About half through the unpicking and restitching process I started to think about how this could be done simpler the next time I do this type of sewing. And my first thought was to sew both the dress fabric and the lining of the bodice to the skirt first and then serge them to finish off the edge. Why not? Except for the exposed serged seam, it would be the same as what I had just sewn. Exposed serged seams are not a problem for me on my personal clothing, even though I have read that it is not a very professional finished look. And by exposed seam I mean that it can be seen from the inside of the garment not the outside of it. I then decided that this technique was a sewing skill that I needed to acquire, and that although the serged method would be simpler and faster, I would continue to work on this sewing skill to see which way would work out the best for me.

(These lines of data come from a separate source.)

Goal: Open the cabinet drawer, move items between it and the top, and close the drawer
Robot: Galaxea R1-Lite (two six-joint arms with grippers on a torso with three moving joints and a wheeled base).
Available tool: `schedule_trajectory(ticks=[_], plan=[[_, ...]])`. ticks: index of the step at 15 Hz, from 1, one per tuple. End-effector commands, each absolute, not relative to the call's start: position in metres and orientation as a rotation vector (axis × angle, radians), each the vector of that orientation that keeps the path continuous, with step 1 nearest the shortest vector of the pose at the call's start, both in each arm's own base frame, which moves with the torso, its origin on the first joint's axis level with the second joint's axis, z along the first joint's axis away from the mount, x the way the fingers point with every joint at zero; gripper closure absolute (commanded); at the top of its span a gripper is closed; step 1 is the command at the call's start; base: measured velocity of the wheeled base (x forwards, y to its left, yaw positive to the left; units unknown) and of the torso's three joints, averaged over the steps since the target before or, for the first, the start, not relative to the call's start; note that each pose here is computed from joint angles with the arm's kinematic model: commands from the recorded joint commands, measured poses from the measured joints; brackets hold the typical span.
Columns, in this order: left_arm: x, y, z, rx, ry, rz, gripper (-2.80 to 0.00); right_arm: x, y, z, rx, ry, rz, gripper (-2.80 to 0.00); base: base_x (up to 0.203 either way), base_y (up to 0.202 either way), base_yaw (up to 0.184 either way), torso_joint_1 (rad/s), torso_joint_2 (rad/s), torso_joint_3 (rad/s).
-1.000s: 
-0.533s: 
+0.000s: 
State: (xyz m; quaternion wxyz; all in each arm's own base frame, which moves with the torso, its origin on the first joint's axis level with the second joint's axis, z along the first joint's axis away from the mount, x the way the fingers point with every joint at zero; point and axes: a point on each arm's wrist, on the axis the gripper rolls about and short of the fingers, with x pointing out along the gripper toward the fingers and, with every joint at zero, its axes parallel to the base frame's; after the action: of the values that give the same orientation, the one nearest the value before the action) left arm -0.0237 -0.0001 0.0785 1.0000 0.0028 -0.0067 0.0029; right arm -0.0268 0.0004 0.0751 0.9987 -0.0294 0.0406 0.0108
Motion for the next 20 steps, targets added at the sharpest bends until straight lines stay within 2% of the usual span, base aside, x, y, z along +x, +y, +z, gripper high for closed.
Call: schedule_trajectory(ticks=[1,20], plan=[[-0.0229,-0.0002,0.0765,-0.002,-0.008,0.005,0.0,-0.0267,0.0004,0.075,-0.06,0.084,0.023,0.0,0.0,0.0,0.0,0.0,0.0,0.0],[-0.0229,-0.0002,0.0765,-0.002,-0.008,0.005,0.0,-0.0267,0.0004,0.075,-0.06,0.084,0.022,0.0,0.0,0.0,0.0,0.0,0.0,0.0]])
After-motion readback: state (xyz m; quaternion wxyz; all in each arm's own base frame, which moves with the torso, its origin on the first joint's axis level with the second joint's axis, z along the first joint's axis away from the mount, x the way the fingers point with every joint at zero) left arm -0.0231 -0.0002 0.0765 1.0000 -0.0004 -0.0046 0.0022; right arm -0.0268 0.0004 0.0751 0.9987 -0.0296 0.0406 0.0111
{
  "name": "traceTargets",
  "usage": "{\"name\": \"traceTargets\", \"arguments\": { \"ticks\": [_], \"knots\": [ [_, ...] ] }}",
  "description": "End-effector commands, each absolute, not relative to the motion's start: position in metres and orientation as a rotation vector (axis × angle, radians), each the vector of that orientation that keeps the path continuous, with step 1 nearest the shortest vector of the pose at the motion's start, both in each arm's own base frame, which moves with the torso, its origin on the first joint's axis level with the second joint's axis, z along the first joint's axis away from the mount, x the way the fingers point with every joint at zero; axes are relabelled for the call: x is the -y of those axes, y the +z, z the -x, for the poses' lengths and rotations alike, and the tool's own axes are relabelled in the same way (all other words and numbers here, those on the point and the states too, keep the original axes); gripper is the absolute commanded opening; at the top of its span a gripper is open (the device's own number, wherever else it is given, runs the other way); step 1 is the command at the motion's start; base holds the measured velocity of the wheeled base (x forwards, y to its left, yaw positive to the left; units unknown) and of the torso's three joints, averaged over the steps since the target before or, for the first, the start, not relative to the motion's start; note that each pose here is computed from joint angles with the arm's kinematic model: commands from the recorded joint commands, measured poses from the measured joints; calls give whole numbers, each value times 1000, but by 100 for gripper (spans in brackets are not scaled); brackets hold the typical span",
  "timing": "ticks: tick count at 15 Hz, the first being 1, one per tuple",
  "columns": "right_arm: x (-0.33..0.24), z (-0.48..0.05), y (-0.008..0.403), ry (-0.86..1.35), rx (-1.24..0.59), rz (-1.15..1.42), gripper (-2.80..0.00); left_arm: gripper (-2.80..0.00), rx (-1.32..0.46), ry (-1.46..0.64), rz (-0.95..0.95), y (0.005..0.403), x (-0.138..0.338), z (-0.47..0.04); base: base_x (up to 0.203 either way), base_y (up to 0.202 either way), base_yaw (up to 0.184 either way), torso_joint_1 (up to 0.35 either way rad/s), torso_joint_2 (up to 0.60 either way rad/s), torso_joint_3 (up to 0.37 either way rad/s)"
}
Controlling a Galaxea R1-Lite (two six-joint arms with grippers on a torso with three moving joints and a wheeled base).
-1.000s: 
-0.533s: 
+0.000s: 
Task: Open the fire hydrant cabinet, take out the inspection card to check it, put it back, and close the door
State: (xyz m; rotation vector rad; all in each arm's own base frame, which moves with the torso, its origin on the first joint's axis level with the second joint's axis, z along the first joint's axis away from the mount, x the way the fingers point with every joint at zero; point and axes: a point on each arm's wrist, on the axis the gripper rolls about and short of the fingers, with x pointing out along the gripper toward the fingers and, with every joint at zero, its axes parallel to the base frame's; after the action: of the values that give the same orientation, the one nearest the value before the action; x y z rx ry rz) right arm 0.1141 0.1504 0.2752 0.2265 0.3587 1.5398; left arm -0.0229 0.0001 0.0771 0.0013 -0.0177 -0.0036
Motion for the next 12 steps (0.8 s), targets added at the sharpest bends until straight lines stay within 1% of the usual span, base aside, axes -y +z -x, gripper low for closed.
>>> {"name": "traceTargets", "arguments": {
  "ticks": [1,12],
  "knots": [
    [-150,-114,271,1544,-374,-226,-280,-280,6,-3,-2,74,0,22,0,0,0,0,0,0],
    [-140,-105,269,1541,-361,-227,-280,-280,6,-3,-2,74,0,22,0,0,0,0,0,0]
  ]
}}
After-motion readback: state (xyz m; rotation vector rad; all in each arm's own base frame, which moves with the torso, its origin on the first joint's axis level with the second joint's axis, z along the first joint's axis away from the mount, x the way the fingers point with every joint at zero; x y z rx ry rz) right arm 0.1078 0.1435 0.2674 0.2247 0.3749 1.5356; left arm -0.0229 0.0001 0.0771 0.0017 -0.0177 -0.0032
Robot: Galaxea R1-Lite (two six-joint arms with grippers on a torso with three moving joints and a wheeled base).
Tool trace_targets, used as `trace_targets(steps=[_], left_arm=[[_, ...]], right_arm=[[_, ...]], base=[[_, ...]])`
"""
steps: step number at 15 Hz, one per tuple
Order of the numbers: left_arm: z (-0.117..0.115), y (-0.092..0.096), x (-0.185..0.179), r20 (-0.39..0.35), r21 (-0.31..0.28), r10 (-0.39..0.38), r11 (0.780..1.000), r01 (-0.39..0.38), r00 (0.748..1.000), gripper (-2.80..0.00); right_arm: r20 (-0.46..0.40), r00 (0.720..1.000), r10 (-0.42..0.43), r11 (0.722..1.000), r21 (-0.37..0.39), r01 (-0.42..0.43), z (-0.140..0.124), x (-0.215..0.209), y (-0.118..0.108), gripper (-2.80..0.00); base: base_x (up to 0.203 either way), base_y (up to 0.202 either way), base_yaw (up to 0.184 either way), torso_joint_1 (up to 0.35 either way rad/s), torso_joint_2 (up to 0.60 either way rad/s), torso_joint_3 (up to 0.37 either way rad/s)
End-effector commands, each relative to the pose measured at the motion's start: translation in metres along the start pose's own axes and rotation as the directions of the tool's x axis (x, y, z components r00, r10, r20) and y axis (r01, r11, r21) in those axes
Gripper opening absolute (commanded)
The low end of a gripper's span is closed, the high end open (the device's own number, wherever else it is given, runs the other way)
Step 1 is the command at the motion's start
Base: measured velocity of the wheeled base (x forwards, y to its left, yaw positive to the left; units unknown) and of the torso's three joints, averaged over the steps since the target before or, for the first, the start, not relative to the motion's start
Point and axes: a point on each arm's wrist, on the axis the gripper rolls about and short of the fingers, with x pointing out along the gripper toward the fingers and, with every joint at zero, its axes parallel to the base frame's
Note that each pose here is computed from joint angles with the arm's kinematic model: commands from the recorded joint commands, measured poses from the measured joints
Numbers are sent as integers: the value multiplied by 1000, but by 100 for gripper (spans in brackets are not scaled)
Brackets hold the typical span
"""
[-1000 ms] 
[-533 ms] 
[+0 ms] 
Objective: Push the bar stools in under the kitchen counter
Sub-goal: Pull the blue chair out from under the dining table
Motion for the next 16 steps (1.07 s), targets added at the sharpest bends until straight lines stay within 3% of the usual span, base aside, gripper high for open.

It was at this point that I realized that I had not used my serger a single time when making this dress. This was very odd for me. I always serge my seams as I sew clothing for myself. But since all of the seams had been concealed so far in the making of this dress, I had not needed to serge the seams a single time.
The last step was the hem of the skirt. I had not yet finished the seams of the skirt because I planned to hem the dress fabric and lining together in one single hem. I had thought about serging the dress fabric and lining together before hemming but instead I decided to follow the pattern guide. So I folded up 1/4 inch at the hem, pressed it, folded up the hem, and then stitched with the dress fabric and lining held together as one piece of fabric. But once again because of the slippery, stretchy, soft lining this was a challenge when it should have been really simple and quick. After some very slow sewing and the use of a lot of pins, I finally completed the hem. Serging the two pieces of fabric together first would probably had made this much easier and quicker to do. Unlike the bodice/lining seam, this was not “a need to acquire” sewing skill. I should have just used my existing knowledge and sewing tools, the serger, to make this process easier.
While making this dress, I did some reading on linings and by definition, I had not technically “lined” the skirt. Instead I had “underlined” it. A lining by definition is only attached at a couple of points, generally at the shoulders, and/or at the waist. An underlining is done by using two pieces of fabric as one to make an a single item. So, technically, I guess had done both. I had lined the bodice as the pattern had called for and I had underlined the skirt when I hemmed the dress fabric and lining together. Regardless of what you call what I had done, I had completed this pattern and made a really cute dress for a size 6 little girl that hopefully is a fun play dress with no yucky fussy issues while she is wearing it.